В период моего студенчества в университете, начинала восходить звезда моего брата Сергея. Он читал лекции по истории древней философии, а кроме того по Ветхому Завету, приблизительно в том порядке и по тому замыслу, который лег впоследствии в основу его книги о логосе. Лекции эти пробуждали религиозный и философский интерес среди молодежи и привлекали довольно большое количество слушателей, если принять во внимание, что курс был необязательный и требовал довольно высокого уровня развития. – Кроме того он стал во главе студенческого общества, ставившего себе задачей разработку научных тем по самым различным отраслям знания – религии, философии, истории, права, экономических наук. К руководству отделами были привлечены наиболее живые и талантливые профессора. Начинание это вызвало самый живой отклик среди молодежи, как что-то новое, свежее, построенное на личном общении профессоров и студентов, вне формальных рамок. Чуткая отзывчивая и светлая фигура моего брата делала его естественным руководителем молодежи, в которой он умел пробуждать лучшие благородные чувства, и увлечь за собой в чистый мир духовных исканий.

В числе руководителей отделов студенческого общества состоял одно время приват-доцент Милюков. В течение года он заменял по кафедре русской истории Ключевского, командированного читать лекции великому князю Георгию Александровичу, который заболел чахоткой и проводил зиму в Аббас-Тумане, где и скончался. Милюков был популярен, как левый. Мне пришлось однажды в связи с работой, которую я вел, по истории освобождения крестьян, пойти к нему на квартиру вечером. На мой звонок дверь отворил сам Милюков, имевший немного смущенный вид. Он попросил меня обождать в передней и прошел в соседнюю комнату, где с моим входом как будто притихло находившееся там общество. – «Не беспокойтесь, это не жандармы, а студент», – объявил Милюков, и раздался общий смех, очевидно не вполне спокойно почувствовавшего себя собрания.

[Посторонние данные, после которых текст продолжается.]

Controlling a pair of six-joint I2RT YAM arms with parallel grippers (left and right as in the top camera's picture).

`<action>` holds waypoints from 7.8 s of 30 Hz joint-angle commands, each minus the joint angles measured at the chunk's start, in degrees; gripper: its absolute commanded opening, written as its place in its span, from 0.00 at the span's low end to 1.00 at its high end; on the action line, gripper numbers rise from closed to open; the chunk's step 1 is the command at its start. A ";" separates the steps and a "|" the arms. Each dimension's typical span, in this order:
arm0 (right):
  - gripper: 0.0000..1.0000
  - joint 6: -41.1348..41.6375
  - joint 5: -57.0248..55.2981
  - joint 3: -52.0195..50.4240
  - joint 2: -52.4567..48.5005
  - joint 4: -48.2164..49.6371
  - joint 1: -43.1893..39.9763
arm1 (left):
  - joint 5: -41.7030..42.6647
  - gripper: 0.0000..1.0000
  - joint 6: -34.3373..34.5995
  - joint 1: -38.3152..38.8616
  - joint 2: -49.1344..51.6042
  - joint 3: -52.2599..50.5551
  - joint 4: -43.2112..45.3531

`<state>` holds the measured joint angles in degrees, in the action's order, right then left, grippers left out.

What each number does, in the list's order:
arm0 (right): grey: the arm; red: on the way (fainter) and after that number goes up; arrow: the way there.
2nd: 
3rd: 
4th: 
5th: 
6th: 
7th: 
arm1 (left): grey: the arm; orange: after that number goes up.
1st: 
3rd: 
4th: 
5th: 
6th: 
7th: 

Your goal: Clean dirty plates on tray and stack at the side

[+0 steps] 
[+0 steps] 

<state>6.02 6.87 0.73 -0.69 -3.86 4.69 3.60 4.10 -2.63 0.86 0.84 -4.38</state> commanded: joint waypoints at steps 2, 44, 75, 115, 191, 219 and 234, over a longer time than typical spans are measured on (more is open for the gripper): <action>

Помню, что Милюков по поводу моей работы сделал, между прочим, мне намек, которого я тогда не понял, что вся оценка может быть иная, если подходить с иным пониманием титула собственности, но он не настаивал, увидя мое недоумение. Он конечно имел в виду новое только что начинавшее нелегальными путями проникать в Россию течение марксизма. Вскоре, не помню уже в связи с какой историей, его выслали из Москвы в Рязань. Этого было достаточно, чтобы создать ему популярность, и в Рязань потянулось паломничество. Оппозиционное настроение только начиналось тогда, в связи с голодным годом и работой общественных организаций в деревне в 1892 году.